_PROVIDED MATERIAL_:

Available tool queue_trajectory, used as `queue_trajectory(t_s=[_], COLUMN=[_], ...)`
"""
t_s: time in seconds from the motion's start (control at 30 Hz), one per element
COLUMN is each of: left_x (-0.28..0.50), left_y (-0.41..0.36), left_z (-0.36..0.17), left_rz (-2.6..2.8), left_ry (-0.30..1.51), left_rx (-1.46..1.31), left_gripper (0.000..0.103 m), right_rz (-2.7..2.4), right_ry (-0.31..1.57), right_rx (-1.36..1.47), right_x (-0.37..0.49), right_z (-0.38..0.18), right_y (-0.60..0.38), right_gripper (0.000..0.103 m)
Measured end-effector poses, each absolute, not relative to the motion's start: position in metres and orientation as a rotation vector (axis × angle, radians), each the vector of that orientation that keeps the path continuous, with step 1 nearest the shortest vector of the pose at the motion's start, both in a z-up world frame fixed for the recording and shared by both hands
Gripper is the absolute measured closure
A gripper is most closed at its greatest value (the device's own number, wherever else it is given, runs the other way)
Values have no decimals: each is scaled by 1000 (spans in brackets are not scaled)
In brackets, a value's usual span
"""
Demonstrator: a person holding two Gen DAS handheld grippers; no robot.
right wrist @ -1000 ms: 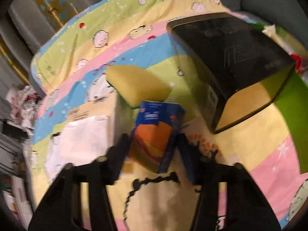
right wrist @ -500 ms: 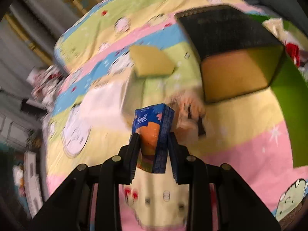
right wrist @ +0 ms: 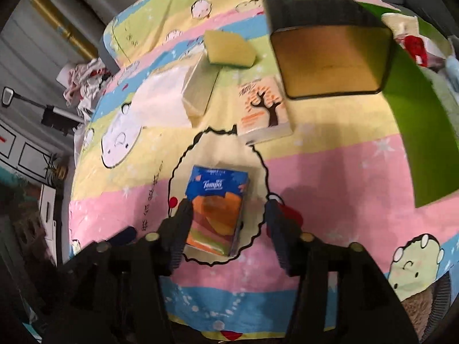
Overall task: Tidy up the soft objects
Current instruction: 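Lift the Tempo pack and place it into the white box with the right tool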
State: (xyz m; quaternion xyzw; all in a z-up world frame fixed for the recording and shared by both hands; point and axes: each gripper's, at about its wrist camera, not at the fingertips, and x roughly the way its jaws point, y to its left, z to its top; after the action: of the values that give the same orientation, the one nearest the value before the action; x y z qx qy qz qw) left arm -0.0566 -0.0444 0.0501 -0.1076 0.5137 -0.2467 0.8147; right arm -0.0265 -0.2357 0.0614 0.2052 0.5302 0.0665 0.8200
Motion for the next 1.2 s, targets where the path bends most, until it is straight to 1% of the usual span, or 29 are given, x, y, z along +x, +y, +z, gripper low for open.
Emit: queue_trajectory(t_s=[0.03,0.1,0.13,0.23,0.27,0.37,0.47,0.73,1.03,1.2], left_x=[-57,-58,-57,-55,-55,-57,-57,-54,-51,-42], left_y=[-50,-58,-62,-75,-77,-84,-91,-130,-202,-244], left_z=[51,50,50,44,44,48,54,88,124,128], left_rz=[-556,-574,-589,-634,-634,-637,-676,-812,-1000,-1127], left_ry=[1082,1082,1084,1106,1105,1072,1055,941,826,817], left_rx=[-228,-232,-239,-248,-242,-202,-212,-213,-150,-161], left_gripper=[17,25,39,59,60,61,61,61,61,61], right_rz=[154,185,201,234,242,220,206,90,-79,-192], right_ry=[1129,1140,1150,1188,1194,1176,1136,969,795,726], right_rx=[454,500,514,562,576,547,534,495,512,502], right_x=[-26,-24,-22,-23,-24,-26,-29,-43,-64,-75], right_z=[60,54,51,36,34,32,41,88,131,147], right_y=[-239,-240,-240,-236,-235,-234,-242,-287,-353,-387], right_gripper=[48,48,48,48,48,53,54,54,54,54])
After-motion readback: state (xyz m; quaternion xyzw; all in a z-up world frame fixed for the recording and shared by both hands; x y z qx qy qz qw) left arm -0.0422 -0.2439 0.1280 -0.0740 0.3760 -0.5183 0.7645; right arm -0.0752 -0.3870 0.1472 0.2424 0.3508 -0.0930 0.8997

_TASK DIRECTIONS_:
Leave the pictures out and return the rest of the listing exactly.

_WRITTEN SOLUTION_:
Available tool queue_trajectory, used as `queue_trajectory(t_s=[_], COLUMN=[_], ...)`
"""
t_s: time in seconds from the motion's start (control at 30 Hz), one per element
COLUMN is each of: left_x (-0.28..0.50), left_y (-0.41..0.36), left_z (-0.36..0.17), left_rz (-2.6..2.8), left_ry (-0.30..1.51), left_rx (-1.46..1.31), left_gripper (0.000..0.103 m), right_rz (-2.7..2.4), right_ry (-0.31..1.57), right_rx (-1.36..1.47), right_x (-0.37..0.49), right_z (-0.38..0.18), right_y (-0.60..0.38), right_gripper (0.000..0.103 m)
Measured end-effector poses, each absolute, not relative to the motion's start: position in metres and orientation as a rotation vector (axis × angle, radians), each the vector of that orientation that keeps the path continuous, with step 1 nearest the shortest vector of the pose at the motion's start, both in a z-up world frame fixed for the recording and shared by both hands
Gripper is the absolute measured closure
A gripper is most closed at its greatest value (the device's own number, wherever else it is given, runs the other way)
Values have no decimals: each is scaled by 1000 (spans in brackets are not scaled)
In brackets, a value's usual span
"""
Demonstrator: a person holding two Gen DAS handheld grippers; no robot.
right wrist @ -1000 ms: 
right wrist @ -500 ms: 
right wrist @ +0 ms: 
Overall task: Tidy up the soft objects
Current instruction: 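Lift the Tempo pack and place it into the white box with the right tool
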State: (xyz m; quaternion xyzw; all in a z-up world frame fixed for the recording and shared by both hands; point and axes: each gripper's, at about its wrist camera, not at the fingertips, and x roughly the way its jaws point, y to its left, z to its top; after the action: of the values that give the same orientation, the one nearest the value before the action; x y z qx qy qz qw) left arm -0.0566 -0.0444 0.0501 -0.1076 0.5137 -0.2467 0.8147; right arm -0.0265 -0.2357 0.0614 0.2052 0.5302 0.0665 0.8200
Motion for the next 1.2 s, targets where the path bends most, until it is straight to 1% of the usual span, or 29 are given, x, y, z along +x, +y, +z, gripper low for open.
Emit: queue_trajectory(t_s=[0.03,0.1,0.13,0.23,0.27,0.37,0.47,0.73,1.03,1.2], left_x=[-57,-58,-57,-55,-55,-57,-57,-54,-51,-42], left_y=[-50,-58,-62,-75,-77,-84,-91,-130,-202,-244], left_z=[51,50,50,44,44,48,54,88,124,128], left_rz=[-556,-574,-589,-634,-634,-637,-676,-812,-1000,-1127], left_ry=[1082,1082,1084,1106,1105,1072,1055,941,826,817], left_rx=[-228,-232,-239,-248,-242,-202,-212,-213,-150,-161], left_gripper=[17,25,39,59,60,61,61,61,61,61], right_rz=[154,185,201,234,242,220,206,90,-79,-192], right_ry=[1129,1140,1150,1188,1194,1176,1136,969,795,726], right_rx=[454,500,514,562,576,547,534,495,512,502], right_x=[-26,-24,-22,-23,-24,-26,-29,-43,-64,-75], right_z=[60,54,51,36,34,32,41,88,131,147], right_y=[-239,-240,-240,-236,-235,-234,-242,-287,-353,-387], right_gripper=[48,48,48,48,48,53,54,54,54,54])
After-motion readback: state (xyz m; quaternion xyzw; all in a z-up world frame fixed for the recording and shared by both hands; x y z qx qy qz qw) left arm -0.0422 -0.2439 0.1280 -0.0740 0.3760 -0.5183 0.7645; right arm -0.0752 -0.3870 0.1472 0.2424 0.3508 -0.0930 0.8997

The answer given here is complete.